:: Task instructions ::
Write out only the lines from the start of the entries up to and including the line with "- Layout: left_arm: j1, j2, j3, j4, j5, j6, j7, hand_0"; please skip the pictures.

(Records from a dataset)
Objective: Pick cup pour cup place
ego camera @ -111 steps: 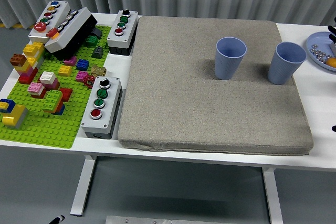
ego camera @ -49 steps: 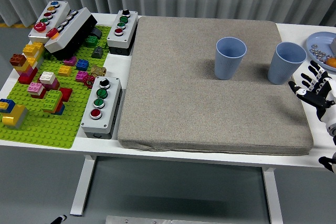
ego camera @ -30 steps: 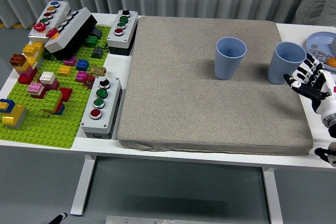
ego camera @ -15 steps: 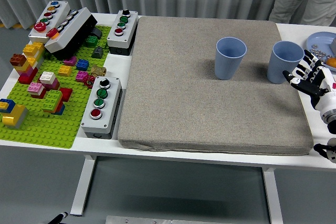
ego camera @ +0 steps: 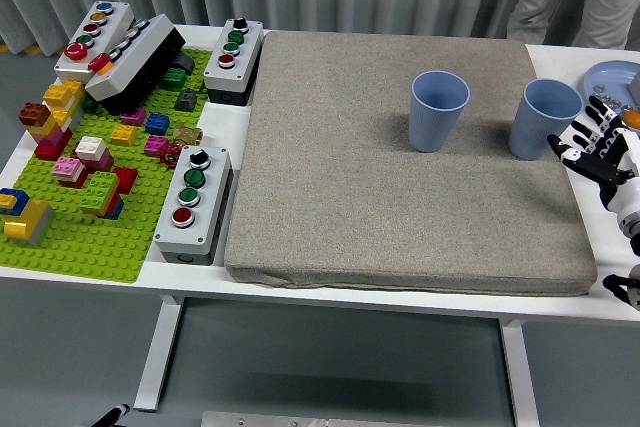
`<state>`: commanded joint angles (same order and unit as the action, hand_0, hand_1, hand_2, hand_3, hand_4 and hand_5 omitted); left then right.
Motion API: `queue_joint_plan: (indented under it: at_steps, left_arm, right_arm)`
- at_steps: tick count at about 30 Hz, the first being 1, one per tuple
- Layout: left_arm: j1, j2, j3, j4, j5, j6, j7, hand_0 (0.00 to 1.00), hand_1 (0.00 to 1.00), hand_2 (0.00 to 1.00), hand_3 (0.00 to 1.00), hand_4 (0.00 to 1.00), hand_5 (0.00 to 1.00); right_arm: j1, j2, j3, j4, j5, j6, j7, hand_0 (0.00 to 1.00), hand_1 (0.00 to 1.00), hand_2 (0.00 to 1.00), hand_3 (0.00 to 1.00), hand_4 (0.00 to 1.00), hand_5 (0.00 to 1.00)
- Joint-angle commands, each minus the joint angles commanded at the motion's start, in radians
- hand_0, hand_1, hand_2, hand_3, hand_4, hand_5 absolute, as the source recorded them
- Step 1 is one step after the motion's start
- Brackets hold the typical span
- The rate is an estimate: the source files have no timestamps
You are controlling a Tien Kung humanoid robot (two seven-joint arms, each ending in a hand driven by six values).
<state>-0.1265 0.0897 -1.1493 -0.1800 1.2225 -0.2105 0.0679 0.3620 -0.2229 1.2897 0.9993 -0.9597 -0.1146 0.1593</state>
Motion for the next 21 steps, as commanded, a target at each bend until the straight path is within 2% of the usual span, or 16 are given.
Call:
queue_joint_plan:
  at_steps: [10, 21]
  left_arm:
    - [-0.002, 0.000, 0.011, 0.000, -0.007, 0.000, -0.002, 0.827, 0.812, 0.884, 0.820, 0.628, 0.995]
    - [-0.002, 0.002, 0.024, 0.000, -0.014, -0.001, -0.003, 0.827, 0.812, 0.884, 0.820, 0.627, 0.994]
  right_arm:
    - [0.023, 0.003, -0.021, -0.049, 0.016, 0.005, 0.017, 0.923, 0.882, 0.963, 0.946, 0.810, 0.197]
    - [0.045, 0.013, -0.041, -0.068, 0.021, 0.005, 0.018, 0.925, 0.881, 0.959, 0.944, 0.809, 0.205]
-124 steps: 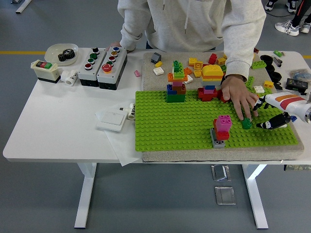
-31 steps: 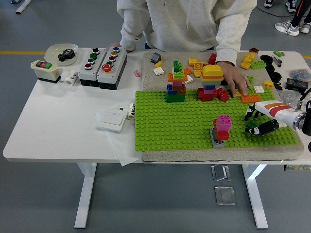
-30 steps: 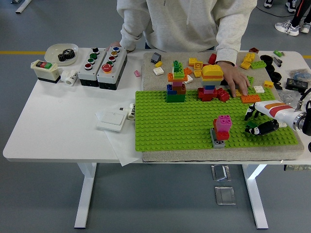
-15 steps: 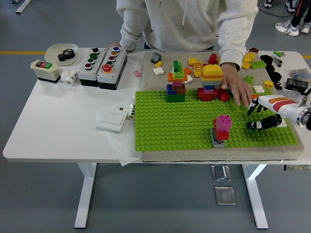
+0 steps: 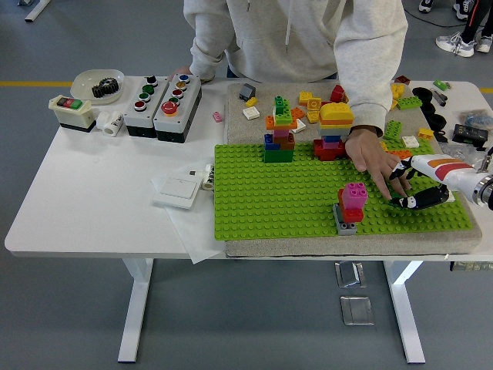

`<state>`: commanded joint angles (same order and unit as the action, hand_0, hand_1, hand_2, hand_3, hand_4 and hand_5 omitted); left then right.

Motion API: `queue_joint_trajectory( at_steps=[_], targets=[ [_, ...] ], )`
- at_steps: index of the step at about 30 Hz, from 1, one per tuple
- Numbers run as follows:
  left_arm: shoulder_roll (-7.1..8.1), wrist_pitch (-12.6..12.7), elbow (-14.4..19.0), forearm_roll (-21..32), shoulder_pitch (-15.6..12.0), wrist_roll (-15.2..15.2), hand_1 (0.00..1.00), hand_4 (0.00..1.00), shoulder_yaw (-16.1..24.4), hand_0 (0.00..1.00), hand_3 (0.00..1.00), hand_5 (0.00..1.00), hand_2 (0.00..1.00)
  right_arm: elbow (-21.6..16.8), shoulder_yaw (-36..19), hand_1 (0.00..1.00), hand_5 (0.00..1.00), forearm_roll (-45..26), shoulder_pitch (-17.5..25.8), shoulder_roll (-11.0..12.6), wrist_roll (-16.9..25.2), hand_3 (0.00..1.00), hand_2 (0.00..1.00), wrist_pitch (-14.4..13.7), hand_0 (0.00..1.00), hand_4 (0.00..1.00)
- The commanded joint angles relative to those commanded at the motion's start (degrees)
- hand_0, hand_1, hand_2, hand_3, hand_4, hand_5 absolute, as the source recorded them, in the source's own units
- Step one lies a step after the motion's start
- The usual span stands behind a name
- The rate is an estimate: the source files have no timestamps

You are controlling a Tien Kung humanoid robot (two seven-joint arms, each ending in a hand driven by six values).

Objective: Pick up the brick,pile it on top of brick,press brick,pick up the brick,pile it on top of brick,press brick

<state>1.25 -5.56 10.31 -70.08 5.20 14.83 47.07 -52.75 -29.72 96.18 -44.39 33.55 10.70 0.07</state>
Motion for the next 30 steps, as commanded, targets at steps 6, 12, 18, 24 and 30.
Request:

:: Task solution ::
Objective: Pick cup pour cup place
ego camera @ -111 steps: 
ego camera @ -49 steps: 
ego camera @ -30 steps: 
ego camera @ -15 steps: 
ego camera @ +0 steps: 
`<state>`: commanded joint angles (same order and unit as the action, hand_0, hand_1, hand_2, hand_3, hand_4 and hand_5 omitted); left then right.
Motion API: `queue_joint_plan: (indented under it: at_steps, left_arm, right_arm)`
- at_steps: tick count at about 30 Hz, the first being 1, one per tuple
- Layout: left_arm: j1, j2, j3, j4, j5, j6, j7, hand_0 (0.00 to 1.00), hand_1 (0.00 to 1.00), hand_2 (0.00 to 1.00), hand_3 (0.00 to 1.00), hand_4 (0.00 to 1.00), hand_5 (0.00 to 1.00); right_arm: j1, j2, j3, j4, j5, j6, j7, hand_0 (0.00 to 1.00), hand_1 (0.00 to 1.00), hand_2 (0.00 to 1.00), hand_3 (0.00 to 1.00), hand_4 (0.00 to 1.00), hand_5 (0.00 to 1.00)

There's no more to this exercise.